▶ **RECORDED DATA**:
┌────────

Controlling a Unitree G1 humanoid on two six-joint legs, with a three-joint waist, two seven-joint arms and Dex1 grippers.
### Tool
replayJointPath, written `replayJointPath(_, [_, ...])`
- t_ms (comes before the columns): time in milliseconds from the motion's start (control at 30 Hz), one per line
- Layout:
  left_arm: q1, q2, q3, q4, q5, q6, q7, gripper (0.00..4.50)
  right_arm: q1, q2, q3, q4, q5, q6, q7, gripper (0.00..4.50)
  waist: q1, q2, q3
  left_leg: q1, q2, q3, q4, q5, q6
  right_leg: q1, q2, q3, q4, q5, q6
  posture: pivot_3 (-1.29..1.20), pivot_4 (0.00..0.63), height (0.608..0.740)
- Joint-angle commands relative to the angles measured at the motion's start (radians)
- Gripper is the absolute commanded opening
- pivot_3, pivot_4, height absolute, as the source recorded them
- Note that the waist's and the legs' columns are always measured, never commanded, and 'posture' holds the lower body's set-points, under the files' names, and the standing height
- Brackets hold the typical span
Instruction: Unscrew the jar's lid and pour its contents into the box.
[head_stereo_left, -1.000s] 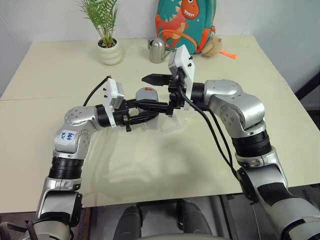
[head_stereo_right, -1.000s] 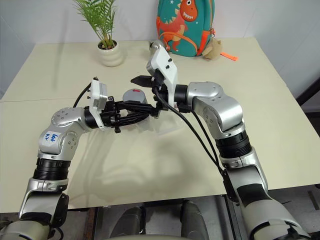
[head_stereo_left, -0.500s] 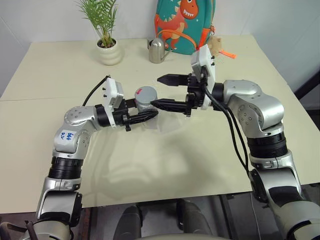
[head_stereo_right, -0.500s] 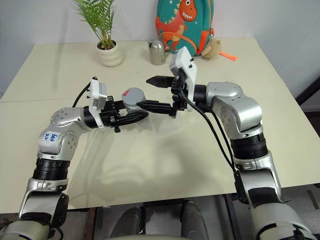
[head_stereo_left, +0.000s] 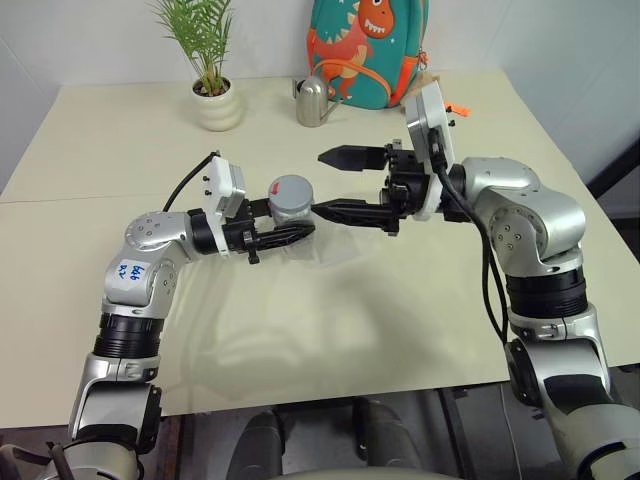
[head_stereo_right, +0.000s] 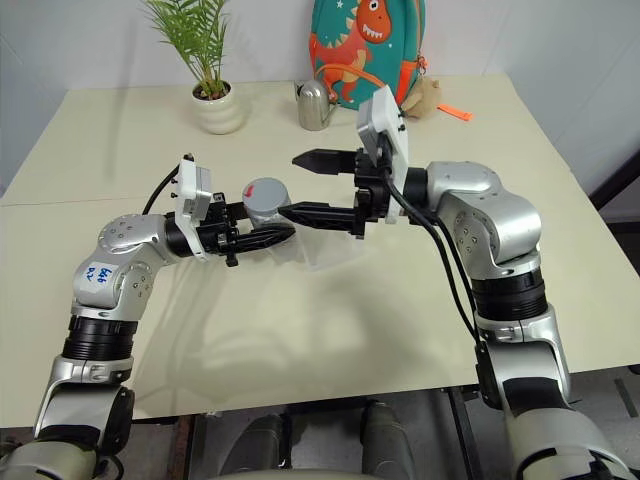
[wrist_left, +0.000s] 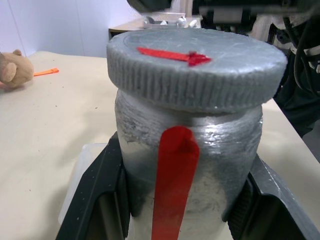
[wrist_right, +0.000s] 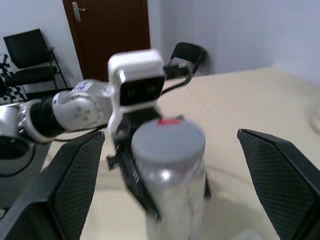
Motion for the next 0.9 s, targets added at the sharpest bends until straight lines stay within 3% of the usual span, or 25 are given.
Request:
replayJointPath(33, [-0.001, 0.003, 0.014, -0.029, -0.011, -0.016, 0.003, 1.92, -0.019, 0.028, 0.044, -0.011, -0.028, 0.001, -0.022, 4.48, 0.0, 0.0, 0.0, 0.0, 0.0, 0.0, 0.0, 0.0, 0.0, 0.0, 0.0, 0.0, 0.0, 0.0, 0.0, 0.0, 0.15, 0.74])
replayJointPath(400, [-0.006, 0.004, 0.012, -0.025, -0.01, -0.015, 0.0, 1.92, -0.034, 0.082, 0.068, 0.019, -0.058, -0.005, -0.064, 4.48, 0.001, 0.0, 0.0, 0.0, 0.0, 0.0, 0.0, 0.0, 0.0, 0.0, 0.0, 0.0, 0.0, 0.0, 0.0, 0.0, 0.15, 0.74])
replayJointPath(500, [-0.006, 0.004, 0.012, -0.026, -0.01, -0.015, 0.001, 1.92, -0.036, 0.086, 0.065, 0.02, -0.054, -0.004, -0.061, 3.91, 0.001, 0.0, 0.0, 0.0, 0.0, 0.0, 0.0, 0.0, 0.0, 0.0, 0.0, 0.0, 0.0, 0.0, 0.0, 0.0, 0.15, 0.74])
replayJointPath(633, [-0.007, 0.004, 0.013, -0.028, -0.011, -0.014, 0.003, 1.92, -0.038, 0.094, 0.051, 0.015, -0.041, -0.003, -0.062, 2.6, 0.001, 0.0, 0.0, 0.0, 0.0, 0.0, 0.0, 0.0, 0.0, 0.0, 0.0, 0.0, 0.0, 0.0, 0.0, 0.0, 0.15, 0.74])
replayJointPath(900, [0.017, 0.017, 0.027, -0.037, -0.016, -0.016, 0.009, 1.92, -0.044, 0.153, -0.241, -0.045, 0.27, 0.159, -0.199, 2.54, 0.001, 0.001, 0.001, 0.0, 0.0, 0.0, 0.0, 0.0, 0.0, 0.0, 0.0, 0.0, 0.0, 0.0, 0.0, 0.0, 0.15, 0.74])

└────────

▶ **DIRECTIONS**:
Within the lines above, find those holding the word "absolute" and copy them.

▶ **RESULT BELOW**:
- Gripper is the absolute commanded opening
- pivot_3, pivot_4, height absolute, as the source recorded them

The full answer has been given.